**TASK BRIEF**
Which lines run from the start of the material below through the line containing "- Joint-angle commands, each"? Retype them exactly, pictures excluded.

::: ENTRIES SUPPLIED

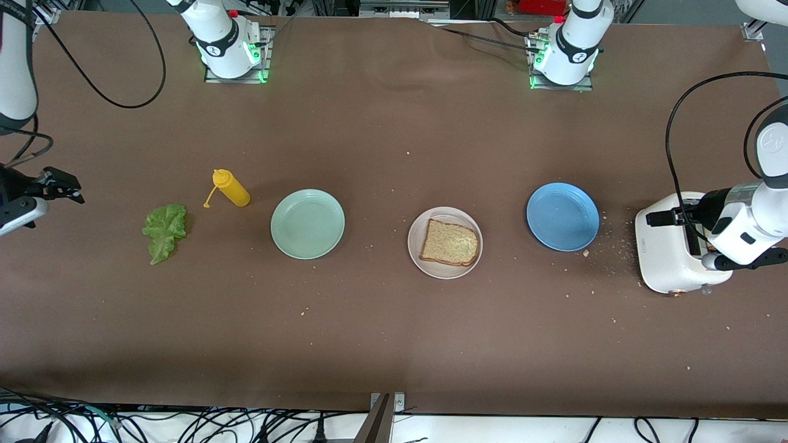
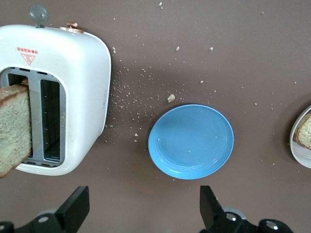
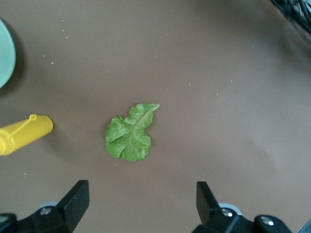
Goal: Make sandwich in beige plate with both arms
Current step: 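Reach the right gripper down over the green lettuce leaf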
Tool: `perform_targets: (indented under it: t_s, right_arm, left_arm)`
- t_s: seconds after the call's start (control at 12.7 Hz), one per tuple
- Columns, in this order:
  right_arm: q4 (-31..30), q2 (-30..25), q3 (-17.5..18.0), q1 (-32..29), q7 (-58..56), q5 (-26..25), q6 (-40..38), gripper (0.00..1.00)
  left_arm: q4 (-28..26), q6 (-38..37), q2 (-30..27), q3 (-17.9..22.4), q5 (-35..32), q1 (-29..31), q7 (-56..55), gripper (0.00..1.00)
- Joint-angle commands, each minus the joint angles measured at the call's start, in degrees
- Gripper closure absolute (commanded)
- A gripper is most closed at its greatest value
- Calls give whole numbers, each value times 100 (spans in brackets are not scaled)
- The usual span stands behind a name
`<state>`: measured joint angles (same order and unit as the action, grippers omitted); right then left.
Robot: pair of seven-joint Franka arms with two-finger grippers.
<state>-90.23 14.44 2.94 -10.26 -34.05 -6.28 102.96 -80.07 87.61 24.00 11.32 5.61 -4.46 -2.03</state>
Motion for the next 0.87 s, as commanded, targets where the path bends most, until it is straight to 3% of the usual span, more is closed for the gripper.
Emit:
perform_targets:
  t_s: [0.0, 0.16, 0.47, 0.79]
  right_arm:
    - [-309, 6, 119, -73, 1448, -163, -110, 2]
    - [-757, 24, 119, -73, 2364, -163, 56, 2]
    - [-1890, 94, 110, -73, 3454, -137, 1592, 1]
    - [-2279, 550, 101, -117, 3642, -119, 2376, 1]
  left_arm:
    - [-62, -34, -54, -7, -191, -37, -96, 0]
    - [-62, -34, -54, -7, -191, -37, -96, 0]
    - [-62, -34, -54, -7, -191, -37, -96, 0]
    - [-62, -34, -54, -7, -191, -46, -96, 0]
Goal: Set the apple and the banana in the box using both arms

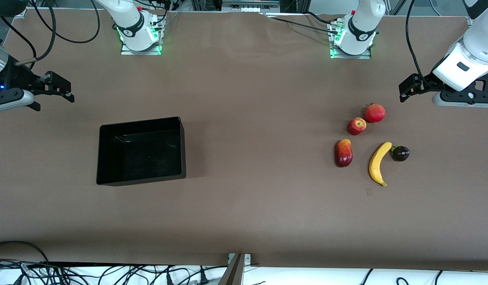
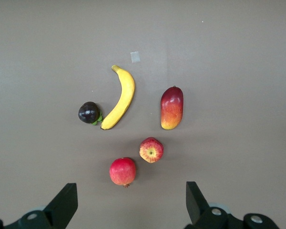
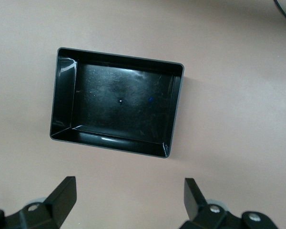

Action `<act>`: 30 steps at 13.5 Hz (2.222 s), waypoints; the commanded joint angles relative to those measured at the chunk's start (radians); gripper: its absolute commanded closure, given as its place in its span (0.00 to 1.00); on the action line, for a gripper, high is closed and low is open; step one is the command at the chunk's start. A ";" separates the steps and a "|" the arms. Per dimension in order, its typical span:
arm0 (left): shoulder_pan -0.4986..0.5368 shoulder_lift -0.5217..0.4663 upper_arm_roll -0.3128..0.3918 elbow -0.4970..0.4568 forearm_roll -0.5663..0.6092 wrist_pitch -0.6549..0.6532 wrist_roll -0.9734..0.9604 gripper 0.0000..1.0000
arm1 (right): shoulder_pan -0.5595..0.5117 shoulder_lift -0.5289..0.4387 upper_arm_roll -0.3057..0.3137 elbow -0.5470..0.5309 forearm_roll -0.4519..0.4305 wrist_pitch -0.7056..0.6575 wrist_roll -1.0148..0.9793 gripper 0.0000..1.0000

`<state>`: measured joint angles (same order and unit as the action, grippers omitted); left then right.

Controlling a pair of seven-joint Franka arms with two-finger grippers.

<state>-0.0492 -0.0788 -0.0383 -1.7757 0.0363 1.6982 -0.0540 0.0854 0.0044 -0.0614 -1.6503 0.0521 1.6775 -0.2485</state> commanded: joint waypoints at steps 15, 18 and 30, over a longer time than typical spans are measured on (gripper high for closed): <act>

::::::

**ANSWER SECTION**
Goal: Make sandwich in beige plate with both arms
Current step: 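Reach the right gripper down over the green lettuce leaf
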Tool: `perform_targets: (indented under it: t_s, right_arm, left_arm)`
- t_s: seconds after the call's start (control at 12.7 Hz), one per tuple
- Columns, in this order:
  right_arm: q4 (-31..30), q2 (-30..25), q3 (-17.5..18.0), q1 (-32..29), q7 (-58..56), q5 (-26..25), q6 (-40..38), gripper (0.00..1.00)
  left_arm: q4 (-28..26), q6 (-38..37), q2 (-30..27), q3 (-17.9..22.4), q5 (-35..32), q1 (-29..31), q7 (-56..55), gripper (0.00..1.00)
- Joint-angle commands, each minus the joint angles measured at the call's start, in degrees

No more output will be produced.